As Batalha tells it, she was sitting in the office of Gibor Basri, a professor of astrophysics at UC Berkeley and a member of her doctoral thesis committee, when she noticed a report on his desk from a NASA Ames scientist about a new way to detect Earth-sized planets circling other stars.
Called transit photometry, it measured the brightness of a star and then looked for dimmings that would indicate the presence of an Earth-sized planet as it orbited the star. Batalha, who had been studying magnetic activity and sunspots on young stars, wondered how the method could distinguish between sunspots and planets and promptly wrote the scientist a letter.
By February 2000, she was working with the NASA Ames team on that question, and by the next year, a plan to launch a space telescope called Kepler, which used transit photometry, was given the go-ahead thanks to her help. She also won a teaching position at San Jose State University about the same time.
Batalha gets up and begins to sketch a wave of disordered dots on her office whiteboard, describing the moment she and other Kepler scientists realized they’d accomplished what they set out to do.

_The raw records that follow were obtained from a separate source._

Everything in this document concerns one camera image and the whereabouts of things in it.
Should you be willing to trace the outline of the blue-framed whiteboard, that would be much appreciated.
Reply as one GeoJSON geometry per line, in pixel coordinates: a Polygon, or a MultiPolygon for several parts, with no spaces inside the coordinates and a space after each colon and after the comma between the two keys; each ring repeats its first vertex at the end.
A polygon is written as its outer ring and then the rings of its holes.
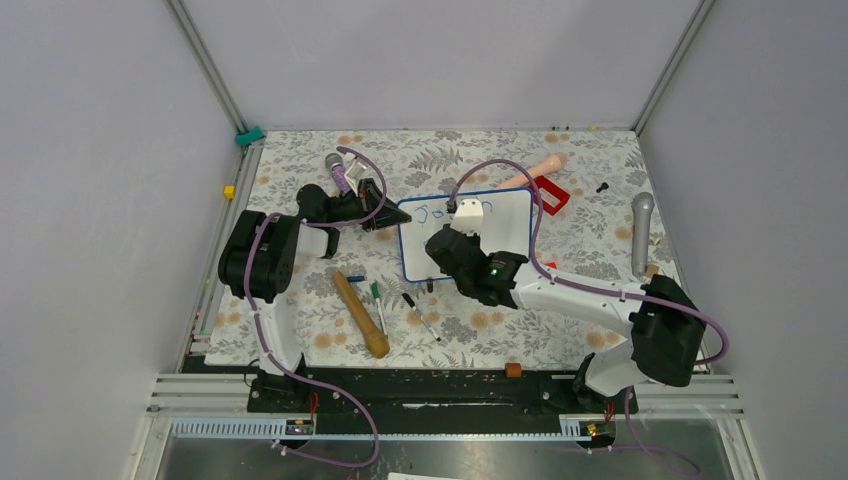
{"type": "MultiPolygon", "coordinates": [[[[448,212],[447,195],[411,197],[398,202],[400,210],[411,221],[398,227],[403,278],[411,283],[445,280],[425,252],[425,244],[453,215],[448,212]]],[[[535,221],[535,204],[531,191],[525,187],[504,190],[463,192],[459,202],[473,199],[482,207],[480,247],[484,253],[509,251],[529,252],[535,221]]]]}

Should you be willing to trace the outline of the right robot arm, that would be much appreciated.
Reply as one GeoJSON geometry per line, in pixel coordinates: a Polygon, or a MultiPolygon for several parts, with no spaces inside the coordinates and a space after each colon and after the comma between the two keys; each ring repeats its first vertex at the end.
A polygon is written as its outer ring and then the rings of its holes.
{"type": "Polygon", "coordinates": [[[518,253],[486,254],[478,236],[448,226],[426,242],[425,252],[460,294],[483,305],[547,310],[621,335],[620,345],[581,363],[573,396],[583,410],[601,410],[631,385],[653,381],[686,387],[691,381],[706,324],[670,277],[655,275],[646,284],[604,283],[538,267],[518,253]]]}

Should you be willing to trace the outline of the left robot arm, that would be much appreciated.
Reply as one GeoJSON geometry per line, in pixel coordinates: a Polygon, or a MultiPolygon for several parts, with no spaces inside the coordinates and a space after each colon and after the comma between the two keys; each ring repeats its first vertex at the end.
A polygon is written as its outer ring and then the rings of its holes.
{"type": "Polygon", "coordinates": [[[288,289],[298,258],[333,258],[342,227],[370,232],[412,220],[371,178],[336,196],[307,184],[297,192],[296,202],[295,215],[242,211],[223,248],[218,278],[251,307],[259,299],[272,305],[288,289]]]}

“The brightness measurements looked like beads on a string,” she says, drawing a line of more distinct dots through the chaotic scattering to mark the spot where a star’s light dimmed. “At that scale, you couldn’t see the measurement noise. It was just beautiful.”

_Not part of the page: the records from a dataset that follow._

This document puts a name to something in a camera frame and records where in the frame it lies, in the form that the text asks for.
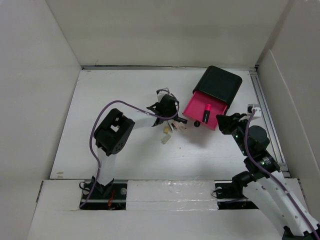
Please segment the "white black clip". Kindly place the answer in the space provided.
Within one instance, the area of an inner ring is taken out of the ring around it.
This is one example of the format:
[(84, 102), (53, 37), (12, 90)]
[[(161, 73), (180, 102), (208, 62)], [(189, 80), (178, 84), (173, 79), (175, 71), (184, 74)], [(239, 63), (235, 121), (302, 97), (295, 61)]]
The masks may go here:
[(177, 129), (177, 127), (175, 126), (173, 121), (168, 120), (167, 122), (168, 122), (168, 126), (169, 126), (171, 132), (173, 132), (173, 131), (175, 131)]

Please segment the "green cap black marker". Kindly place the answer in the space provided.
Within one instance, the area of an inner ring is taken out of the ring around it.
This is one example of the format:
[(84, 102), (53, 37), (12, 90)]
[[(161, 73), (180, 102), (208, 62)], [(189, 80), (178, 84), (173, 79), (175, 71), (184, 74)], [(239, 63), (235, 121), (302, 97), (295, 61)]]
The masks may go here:
[(174, 120), (179, 122), (179, 123), (183, 123), (183, 124), (187, 124), (188, 123), (187, 119), (184, 119), (184, 118), (181, 118), (181, 117), (176, 117)]

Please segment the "pink cap black marker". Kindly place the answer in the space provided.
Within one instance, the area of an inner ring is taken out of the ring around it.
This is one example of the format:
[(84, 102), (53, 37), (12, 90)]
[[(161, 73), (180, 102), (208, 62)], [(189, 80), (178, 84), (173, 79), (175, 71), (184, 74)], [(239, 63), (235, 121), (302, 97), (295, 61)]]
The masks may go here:
[(207, 124), (209, 122), (210, 113), (212, 106), (210, 104), (206, 104), (203, 112), (202, 122)]

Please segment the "pink drawer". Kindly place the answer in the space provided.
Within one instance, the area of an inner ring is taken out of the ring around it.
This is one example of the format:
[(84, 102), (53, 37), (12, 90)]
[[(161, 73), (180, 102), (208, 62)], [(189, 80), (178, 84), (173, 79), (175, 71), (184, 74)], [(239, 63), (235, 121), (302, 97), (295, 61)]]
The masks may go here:
[[(202, 122), (206, 104), (211, 105), (211, 112), (207, 124)], [(218, 98), (201, 91), (195, 91), (182, 114), (184, 117), (194, 122), (200, 122), (200, 125), (214, 131), (218, 126), (216, 116), (224, 115), (227, 106), (225, 102)]]

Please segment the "grey eraser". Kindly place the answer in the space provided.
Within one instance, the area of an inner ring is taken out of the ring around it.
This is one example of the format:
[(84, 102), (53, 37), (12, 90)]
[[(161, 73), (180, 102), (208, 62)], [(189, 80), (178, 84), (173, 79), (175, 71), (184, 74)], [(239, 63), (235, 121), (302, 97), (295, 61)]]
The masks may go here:
[(162, 143), (162, 144), (166, 144), (170, 138), (171, 138), (171, 135), (170, 135), (170, 134), (166, 134), (166, 135), (161, 139), (161, 143)]

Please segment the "black drawer cabinet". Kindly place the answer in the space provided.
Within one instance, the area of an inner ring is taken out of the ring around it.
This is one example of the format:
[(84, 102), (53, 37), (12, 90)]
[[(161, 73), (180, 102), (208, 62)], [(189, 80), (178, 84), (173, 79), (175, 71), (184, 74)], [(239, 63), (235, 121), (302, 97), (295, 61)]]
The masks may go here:
[(192, 93), (205, 93), (230, 107), (242, 82), (240, 76), (211, 65), (205, 70)]

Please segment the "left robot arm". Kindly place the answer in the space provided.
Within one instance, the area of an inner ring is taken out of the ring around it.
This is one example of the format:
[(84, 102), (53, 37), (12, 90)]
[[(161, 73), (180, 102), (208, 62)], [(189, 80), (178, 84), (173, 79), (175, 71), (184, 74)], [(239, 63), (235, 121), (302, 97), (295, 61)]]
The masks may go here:
[[(163, 92), (158, 91), (157, 94), (157, 102), (147, 107), (147, 110), (121, 100), (112, 101), (102, 109), (95, 120), (90, 133), (89, 149), (97, 161), (97, 173), (96, 177), (92, 178), (90, 192), (98, 198), (105, 199), (111, 194), (116, 155), (124, 148), (132, 131), (179, 119), (180, 102), (177, 98), (166, 89)], [(103, 113), (113, 104), (123, 104), (134, 111), (124, 114), (113, 108), (100, 121)]]

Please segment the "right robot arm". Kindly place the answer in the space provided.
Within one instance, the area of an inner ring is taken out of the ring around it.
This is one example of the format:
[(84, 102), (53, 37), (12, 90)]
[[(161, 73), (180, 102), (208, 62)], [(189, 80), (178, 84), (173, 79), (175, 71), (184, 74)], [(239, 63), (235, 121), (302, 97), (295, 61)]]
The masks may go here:
[(231, 135), (245, 156), (247, 170), (235, 175), (230, 183), (217, 184), (212, 195), (229, 199), (231, 205), (248, 199), (271, 221), (283, 240), (318, 240), (320, 223), (301, 204), (267, 151), (270, 140), (266, 130), (250, 125), (254, 114), (216, 118), (221, 133)]

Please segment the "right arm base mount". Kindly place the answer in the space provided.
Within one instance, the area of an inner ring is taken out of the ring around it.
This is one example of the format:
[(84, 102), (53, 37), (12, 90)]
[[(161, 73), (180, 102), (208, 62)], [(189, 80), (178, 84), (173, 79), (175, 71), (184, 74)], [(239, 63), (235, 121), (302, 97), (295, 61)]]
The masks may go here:
[(217, 199), (219, 210), (257, 210), (258, 207), (243, 195), (243, 190), (249, 186), (249, 183), (255, 183), (265, 176), (262, 172), (252, 174), (249, 171), (243, 171), (235, 175), (231, 181), (215, 181), (215, 189), (211, 196)]

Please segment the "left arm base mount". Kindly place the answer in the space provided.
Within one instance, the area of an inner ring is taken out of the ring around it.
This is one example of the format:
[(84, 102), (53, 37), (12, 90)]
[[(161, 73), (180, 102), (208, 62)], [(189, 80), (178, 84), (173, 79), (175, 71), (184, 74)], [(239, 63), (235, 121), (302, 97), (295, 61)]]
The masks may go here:
[(121, 211), (126, 209), (127, 181), (113, 179), (107, 185), (97, 182), (93, 192), (89, 195), (95, 180), (93, 176), (90, 182), (82, 181), (79, 183), (79, 188), (82, 190), (82, 197), (79, 203), (81, 210)]

Even more “beautiful” was the team’s discovery in 2015 of an Earth-sized planet orbiting a star in what is known as the “Goldilocks Zone,” the sweet spot where a planet is just the right distance from its star so that liquid water might pool on the surface. Two to three dozen similar planets have now been discovered.
So, is there intelligent life out there?
Batalha says she hopes there is but it may be up to her eldest daughter, an astrophysicist who is also studying exoplanets, to answer.
Batalha lays out upcoming NASA undertakings: a project to help characterize the atmosphere of the most promising planets and, later, another space-based telescope that can look at the surface structure of these planets to determine if they might be habitable. The latter wouldn’t launch until 2030.
“I’ll be at retirement age by then,” Batalha says and smiles. “Luckily, my daughter will be able to pick up where I leave off.”